### Task statement:
State how many lines of the records below contain the word "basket", giving the number and nothing else.

BEGIN Supplied data

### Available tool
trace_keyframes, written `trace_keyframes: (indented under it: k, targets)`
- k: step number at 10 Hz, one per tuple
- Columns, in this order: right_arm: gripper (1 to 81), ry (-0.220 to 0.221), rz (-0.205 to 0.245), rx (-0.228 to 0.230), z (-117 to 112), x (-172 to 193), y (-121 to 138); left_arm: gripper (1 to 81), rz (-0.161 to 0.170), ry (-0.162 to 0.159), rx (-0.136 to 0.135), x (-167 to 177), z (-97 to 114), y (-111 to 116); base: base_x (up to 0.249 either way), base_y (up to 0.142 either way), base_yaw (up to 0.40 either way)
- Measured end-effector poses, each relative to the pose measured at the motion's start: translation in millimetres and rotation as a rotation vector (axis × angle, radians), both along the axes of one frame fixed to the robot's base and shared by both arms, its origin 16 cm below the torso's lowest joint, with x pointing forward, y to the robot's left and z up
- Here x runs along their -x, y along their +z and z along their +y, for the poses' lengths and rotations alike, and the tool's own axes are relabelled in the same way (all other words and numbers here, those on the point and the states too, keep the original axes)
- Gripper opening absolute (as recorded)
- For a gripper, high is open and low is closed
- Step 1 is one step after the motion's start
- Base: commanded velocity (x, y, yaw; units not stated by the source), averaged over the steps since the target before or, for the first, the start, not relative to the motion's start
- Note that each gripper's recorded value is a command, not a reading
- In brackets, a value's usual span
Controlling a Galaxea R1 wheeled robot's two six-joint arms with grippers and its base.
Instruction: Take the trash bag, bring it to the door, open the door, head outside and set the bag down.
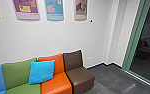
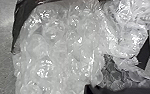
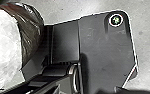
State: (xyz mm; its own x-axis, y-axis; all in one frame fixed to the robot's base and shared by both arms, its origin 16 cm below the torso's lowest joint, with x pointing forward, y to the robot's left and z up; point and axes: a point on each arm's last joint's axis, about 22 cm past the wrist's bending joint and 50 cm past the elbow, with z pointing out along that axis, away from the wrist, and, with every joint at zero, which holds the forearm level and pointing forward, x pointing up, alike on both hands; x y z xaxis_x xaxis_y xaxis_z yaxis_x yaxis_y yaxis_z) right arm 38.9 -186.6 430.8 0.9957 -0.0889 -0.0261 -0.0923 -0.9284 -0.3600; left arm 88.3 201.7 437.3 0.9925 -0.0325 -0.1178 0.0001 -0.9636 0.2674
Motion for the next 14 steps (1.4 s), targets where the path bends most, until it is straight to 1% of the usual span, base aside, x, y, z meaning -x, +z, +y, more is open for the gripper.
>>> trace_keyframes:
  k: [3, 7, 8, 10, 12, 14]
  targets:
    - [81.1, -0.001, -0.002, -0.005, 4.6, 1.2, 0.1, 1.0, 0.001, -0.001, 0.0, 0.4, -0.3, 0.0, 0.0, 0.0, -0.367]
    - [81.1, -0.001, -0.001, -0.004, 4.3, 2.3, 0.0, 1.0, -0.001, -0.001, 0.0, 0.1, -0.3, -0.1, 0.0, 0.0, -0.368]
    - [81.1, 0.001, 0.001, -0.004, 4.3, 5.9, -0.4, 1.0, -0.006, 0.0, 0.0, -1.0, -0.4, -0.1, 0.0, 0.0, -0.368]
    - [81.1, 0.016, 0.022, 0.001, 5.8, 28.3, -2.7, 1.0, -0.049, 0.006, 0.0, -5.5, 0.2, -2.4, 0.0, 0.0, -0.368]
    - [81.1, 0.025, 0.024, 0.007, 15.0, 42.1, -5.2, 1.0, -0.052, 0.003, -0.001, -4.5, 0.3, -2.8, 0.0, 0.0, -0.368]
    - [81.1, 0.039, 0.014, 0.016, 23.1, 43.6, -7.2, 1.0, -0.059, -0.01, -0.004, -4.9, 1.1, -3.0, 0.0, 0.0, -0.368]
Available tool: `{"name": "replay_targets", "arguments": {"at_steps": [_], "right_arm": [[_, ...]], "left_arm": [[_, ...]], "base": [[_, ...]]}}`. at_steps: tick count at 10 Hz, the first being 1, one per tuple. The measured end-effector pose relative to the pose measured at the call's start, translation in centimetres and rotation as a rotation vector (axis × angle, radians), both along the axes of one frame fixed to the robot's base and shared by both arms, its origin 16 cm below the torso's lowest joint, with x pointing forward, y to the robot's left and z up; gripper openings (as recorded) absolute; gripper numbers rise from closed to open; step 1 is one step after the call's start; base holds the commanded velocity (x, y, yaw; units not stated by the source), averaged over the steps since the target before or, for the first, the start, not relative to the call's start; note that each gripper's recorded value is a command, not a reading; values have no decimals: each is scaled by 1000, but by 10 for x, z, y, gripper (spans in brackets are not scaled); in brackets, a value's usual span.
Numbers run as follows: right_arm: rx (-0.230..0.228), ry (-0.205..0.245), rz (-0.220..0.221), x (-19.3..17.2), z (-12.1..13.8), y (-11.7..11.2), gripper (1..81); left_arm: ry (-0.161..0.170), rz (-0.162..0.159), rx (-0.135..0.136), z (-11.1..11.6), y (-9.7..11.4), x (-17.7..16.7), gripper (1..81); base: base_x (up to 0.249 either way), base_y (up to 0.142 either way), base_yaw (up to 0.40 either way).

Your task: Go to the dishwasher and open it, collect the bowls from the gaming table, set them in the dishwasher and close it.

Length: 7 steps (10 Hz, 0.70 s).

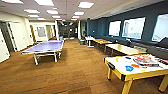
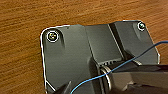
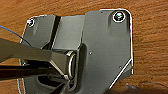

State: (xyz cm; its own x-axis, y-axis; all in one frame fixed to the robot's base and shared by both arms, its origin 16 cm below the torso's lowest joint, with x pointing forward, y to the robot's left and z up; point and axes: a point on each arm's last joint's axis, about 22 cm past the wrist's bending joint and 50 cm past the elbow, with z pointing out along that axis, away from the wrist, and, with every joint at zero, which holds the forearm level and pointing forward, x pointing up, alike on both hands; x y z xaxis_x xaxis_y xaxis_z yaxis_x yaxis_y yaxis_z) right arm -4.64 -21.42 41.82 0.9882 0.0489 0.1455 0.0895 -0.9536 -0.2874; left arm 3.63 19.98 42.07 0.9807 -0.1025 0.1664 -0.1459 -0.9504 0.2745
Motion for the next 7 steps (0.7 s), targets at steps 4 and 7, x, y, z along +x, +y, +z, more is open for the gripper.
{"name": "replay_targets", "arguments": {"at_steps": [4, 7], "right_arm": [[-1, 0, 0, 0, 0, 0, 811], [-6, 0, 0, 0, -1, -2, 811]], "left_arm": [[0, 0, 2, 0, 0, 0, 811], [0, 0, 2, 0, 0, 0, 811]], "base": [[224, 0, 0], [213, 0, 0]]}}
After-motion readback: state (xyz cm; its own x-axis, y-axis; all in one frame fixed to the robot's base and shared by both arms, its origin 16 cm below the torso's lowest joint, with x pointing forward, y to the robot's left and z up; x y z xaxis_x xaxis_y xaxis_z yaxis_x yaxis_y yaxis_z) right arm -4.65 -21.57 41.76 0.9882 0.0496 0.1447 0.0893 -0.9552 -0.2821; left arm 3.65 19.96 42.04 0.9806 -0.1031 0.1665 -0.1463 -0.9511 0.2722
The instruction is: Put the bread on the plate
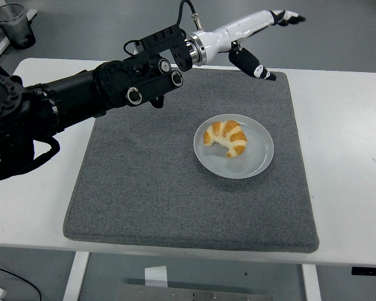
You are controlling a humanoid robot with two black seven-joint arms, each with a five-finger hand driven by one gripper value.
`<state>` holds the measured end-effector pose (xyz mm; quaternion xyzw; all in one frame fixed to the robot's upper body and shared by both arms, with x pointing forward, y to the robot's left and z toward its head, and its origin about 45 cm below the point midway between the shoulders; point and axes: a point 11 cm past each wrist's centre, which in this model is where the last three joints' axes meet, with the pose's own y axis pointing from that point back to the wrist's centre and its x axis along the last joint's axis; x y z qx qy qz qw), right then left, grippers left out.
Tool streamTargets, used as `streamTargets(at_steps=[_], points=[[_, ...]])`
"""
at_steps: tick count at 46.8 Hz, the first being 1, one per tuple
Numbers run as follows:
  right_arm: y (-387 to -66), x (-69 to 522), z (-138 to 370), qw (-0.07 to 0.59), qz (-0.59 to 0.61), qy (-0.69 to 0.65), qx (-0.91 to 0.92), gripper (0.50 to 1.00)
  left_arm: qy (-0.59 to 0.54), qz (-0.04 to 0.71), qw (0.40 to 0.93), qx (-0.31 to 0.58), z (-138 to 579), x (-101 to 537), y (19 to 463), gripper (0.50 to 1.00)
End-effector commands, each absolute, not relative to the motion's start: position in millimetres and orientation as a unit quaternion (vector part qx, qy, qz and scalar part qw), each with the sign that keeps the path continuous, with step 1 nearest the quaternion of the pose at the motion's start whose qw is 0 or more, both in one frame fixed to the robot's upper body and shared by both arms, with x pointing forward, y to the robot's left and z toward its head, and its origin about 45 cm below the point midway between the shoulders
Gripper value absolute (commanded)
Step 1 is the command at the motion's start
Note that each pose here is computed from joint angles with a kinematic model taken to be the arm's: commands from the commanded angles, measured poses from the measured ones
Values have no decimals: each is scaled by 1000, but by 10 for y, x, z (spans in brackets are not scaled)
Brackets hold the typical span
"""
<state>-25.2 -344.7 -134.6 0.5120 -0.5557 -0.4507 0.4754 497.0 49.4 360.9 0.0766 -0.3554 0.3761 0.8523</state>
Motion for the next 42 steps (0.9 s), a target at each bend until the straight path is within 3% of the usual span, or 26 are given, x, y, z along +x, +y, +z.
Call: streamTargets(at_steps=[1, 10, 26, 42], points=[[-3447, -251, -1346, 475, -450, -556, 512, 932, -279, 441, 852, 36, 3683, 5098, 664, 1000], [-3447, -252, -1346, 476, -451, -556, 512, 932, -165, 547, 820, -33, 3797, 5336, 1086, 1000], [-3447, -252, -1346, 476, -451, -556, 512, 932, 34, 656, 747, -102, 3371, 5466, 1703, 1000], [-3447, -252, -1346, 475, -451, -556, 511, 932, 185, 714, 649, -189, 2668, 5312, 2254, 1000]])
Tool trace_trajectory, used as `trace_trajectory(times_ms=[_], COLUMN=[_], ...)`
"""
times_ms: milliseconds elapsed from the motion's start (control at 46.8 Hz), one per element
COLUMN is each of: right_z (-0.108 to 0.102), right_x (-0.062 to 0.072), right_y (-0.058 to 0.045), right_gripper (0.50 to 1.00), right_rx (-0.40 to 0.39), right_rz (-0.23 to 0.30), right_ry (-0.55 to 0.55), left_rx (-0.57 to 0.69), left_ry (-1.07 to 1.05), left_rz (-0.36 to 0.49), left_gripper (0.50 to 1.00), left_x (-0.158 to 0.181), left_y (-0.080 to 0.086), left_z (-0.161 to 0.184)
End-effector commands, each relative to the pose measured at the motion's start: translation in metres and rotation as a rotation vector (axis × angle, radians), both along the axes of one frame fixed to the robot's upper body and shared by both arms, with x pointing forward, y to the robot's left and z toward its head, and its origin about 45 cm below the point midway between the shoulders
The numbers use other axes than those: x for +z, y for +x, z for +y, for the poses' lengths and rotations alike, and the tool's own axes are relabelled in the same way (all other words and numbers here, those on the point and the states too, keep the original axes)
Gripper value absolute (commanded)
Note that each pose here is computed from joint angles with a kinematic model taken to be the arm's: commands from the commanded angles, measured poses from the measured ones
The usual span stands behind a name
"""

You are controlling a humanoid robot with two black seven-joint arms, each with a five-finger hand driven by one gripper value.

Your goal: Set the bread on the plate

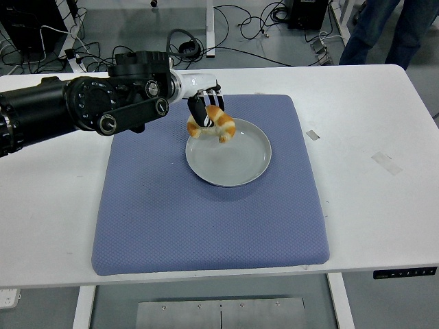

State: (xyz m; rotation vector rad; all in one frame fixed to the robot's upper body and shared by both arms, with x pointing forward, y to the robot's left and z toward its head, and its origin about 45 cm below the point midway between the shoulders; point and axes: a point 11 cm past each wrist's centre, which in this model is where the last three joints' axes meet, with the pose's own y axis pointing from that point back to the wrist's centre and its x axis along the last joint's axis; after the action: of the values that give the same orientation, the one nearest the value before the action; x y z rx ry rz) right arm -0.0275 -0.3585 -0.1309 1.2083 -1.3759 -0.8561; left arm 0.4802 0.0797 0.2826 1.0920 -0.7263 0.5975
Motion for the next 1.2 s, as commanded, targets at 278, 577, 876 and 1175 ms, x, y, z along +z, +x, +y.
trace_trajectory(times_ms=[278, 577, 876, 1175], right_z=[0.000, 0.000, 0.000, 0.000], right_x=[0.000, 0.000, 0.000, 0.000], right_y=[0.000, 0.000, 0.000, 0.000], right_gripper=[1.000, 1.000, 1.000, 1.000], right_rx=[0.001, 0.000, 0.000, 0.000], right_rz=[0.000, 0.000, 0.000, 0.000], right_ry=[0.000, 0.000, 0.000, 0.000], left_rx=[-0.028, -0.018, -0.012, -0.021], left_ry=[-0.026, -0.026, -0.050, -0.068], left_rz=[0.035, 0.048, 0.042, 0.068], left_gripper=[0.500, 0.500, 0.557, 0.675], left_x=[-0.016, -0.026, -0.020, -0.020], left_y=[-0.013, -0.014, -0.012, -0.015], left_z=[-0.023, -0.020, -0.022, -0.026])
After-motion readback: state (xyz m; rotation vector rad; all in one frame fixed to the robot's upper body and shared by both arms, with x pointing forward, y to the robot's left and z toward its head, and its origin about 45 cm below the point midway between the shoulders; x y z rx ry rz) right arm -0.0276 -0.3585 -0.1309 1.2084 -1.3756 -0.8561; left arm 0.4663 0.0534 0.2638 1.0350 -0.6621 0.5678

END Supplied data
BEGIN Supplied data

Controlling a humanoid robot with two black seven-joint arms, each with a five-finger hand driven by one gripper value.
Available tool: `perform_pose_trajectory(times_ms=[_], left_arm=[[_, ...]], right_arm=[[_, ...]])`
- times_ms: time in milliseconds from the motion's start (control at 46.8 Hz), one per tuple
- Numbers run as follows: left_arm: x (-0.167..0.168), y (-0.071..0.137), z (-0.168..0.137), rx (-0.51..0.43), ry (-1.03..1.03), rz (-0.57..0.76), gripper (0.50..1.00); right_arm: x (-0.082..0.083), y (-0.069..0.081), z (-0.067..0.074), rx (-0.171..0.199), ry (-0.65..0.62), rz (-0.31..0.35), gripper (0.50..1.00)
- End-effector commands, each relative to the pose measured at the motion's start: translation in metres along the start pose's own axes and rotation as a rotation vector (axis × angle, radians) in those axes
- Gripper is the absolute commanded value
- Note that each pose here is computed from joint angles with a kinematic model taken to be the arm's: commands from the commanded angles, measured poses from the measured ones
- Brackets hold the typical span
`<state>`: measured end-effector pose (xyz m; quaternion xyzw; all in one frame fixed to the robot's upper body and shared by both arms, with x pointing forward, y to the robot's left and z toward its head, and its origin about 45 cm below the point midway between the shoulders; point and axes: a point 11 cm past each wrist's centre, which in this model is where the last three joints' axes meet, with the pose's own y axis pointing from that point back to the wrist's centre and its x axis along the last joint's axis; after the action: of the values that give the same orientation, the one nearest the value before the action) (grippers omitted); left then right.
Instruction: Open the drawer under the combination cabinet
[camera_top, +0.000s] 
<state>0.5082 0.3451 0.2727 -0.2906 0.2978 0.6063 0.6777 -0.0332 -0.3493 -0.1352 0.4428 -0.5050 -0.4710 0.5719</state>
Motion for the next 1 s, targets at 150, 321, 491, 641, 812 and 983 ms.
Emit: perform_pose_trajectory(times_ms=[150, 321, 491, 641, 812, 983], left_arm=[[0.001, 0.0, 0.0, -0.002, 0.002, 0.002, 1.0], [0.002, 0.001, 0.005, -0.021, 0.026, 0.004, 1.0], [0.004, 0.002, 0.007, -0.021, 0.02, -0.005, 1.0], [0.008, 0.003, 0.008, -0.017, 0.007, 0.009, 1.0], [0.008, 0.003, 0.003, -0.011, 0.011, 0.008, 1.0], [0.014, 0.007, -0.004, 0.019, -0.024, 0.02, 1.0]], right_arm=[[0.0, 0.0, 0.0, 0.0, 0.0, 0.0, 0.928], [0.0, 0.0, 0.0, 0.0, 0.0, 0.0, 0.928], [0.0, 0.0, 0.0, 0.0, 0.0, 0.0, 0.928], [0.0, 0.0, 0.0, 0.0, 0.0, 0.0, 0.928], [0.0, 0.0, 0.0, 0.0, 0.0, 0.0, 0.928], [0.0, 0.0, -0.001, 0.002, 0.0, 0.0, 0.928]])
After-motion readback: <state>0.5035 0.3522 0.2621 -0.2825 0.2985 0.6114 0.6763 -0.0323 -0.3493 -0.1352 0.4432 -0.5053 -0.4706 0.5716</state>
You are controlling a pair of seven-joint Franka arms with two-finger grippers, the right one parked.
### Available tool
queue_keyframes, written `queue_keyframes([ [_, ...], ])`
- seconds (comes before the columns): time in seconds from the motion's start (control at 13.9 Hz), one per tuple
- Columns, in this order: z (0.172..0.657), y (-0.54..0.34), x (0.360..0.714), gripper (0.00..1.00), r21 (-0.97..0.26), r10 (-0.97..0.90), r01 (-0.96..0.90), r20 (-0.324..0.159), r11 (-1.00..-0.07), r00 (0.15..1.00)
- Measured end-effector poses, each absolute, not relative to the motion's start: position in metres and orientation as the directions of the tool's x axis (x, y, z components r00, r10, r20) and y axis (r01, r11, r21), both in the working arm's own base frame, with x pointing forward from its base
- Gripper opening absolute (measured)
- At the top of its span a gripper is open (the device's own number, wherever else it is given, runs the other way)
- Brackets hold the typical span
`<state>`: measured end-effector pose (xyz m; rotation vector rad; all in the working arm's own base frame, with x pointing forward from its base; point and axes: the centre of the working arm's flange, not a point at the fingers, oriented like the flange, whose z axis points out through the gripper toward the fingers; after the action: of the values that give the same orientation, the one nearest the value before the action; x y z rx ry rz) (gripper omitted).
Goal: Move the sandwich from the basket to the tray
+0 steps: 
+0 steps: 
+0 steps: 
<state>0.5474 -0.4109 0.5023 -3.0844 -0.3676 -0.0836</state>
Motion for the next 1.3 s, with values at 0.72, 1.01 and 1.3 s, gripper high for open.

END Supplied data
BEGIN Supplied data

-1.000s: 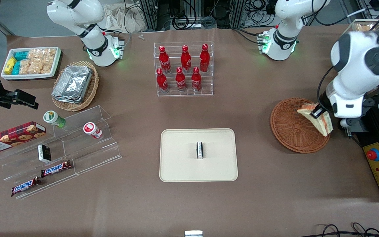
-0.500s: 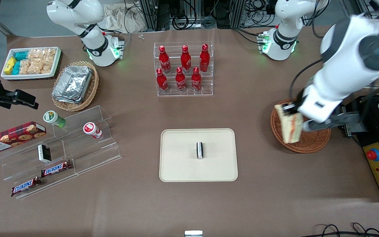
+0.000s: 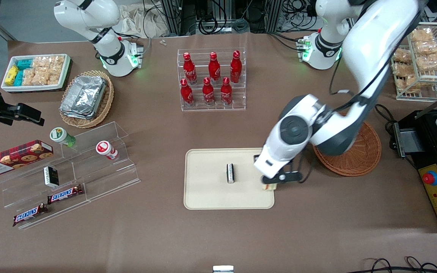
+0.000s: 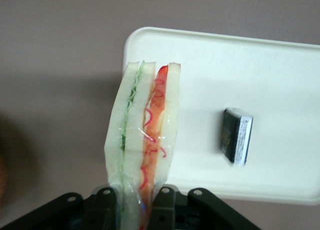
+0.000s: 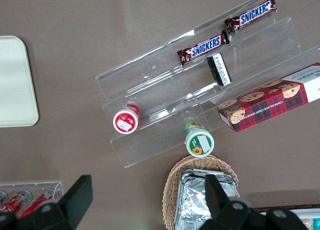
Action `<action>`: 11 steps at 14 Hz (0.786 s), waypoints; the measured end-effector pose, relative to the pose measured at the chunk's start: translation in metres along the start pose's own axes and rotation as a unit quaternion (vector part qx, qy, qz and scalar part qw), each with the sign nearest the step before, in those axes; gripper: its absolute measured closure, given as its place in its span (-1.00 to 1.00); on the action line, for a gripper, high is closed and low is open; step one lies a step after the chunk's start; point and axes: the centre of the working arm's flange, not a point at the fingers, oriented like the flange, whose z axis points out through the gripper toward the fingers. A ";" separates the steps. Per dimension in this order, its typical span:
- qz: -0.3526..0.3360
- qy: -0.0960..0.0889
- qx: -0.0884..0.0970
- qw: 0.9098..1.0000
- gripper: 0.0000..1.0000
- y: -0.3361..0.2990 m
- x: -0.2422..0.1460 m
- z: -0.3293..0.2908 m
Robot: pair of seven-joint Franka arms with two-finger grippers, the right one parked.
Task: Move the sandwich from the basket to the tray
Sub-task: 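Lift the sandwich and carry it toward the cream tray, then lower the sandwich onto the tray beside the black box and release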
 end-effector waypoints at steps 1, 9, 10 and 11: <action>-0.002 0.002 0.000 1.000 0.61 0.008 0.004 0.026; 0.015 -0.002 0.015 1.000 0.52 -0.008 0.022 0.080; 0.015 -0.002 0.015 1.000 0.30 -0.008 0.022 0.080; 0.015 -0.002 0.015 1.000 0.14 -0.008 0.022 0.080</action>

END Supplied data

### Written solution:
2